Copy out exactly the lines that begin with the one containing "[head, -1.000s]" and continue until the last line of the material.

Data excerpt
□ □ □ □

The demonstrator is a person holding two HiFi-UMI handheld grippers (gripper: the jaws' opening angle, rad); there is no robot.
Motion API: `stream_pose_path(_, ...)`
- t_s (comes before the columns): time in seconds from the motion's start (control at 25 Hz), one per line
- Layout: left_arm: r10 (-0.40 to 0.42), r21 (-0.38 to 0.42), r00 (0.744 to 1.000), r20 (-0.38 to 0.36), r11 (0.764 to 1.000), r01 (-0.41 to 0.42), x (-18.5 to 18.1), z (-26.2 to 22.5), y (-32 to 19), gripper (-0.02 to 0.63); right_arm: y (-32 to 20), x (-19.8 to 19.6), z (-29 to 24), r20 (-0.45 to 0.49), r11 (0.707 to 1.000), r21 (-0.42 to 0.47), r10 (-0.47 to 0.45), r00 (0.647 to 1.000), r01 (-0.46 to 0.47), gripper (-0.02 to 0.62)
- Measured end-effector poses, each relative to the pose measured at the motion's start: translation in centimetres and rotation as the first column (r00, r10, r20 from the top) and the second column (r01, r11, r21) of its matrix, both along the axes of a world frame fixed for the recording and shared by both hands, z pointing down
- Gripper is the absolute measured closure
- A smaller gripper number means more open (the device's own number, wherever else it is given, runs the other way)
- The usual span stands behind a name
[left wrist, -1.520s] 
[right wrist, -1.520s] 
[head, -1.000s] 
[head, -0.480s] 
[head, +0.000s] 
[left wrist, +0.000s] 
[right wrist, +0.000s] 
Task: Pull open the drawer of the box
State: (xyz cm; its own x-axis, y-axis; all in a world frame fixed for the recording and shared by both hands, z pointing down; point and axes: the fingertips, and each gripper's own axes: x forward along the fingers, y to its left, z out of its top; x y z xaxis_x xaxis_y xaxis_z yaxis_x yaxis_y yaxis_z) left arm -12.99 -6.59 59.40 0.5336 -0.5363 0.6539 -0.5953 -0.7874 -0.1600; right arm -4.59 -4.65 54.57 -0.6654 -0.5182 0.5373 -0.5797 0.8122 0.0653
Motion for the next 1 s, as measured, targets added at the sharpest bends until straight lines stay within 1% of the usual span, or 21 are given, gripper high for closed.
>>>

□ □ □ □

Response area
[head, -1.000s] 
[head, -0.480s] 
[head, +0.000s] 
[left wrist, +0.000s] 
[right wrist, +0.000s] 
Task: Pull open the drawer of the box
State: (xyz cm; its own x-axis, y-axis; all in a world frame fixed for the recording and shared by both hands, z pointing down; point and axes: the fingertips, and each gripper's own axes: x forward along the fingers, y to its left, z out of its top; x y z xaxis_x xaxis_y xaxis_z yaxis_x yaxis_y yaxis_z) left arm -12.99 -6.59 59.40 0.5336 -0.5363 0.6539 -0.5953 -0.7874 -0.1600; right arm -4.59 -4.65 54.57 -0.6654 -0.5182 0.5373 -0.5797 0.8122 0.0653
Motion for the next 1 s, as measured, targets added at the sharpest bends until straight lines stay within 1% of the usual span, or 21 are given, gripper high for closed.
>>>

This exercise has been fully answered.